Task instructions: From the data, return each line holding the word "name".

Data for the task:
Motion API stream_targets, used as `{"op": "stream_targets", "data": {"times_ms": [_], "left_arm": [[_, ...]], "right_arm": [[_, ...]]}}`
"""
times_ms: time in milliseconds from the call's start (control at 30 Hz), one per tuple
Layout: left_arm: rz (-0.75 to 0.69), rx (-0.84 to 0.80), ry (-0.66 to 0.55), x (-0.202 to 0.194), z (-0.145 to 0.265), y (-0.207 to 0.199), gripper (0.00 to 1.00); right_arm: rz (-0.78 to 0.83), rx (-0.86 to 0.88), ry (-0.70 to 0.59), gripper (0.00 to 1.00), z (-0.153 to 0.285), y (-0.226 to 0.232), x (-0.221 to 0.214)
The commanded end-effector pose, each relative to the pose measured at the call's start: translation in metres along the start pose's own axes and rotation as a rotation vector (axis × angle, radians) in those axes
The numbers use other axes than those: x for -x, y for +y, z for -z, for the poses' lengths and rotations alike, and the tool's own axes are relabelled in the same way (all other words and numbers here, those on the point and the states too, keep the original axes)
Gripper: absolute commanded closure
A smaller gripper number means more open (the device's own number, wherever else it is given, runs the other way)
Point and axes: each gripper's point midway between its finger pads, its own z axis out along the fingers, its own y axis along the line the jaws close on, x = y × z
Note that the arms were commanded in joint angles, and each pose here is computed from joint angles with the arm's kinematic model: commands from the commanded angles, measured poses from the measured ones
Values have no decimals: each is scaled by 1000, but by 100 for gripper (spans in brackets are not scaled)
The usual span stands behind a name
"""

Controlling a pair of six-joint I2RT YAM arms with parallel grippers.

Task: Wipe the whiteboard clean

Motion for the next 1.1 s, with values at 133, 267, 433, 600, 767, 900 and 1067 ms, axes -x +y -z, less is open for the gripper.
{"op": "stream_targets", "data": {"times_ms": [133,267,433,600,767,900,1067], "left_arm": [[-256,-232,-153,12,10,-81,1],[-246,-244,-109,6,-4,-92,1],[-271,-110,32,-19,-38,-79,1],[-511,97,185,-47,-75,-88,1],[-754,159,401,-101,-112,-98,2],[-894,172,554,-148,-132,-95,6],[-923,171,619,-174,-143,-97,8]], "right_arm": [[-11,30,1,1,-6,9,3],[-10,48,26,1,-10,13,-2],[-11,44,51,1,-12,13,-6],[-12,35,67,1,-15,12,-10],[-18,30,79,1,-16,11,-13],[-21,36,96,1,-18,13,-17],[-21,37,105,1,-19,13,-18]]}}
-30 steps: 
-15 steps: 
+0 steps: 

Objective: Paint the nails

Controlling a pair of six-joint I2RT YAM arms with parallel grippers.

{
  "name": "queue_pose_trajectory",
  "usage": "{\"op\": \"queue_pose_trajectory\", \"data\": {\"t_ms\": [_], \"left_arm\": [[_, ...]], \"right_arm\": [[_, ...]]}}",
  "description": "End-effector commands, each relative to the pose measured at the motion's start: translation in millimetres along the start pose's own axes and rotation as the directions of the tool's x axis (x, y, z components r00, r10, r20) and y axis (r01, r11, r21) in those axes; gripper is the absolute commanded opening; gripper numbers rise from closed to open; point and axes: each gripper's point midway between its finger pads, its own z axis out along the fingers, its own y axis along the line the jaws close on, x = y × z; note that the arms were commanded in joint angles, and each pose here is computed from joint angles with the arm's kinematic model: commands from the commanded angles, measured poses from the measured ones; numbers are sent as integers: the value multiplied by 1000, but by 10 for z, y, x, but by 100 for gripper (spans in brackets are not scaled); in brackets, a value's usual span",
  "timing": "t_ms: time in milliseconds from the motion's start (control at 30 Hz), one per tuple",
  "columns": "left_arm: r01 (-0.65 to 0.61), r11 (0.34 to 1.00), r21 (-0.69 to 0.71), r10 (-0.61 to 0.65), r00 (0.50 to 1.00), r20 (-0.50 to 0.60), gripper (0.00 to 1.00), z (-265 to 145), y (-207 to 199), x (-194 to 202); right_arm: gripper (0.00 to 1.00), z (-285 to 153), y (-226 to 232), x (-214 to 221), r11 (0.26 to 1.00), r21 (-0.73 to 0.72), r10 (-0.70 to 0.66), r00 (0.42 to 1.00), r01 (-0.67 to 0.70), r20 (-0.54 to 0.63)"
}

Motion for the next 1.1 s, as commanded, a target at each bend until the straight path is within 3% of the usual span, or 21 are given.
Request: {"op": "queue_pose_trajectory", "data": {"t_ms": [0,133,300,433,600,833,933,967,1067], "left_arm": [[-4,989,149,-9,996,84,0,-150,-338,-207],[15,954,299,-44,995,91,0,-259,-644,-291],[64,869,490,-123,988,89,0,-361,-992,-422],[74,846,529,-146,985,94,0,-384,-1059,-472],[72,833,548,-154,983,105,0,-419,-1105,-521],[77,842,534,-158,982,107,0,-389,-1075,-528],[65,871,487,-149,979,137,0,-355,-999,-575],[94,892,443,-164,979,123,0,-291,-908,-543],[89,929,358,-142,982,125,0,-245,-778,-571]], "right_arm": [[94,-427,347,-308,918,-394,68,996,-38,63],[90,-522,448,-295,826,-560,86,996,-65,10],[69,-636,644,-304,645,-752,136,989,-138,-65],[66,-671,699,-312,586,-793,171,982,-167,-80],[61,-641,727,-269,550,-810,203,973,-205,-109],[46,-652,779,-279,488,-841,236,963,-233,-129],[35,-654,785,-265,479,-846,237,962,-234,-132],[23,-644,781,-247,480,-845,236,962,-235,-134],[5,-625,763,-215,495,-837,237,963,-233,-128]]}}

Answer section:
The usual span stands behind a name
  "name": "queue_pose_trajectory",

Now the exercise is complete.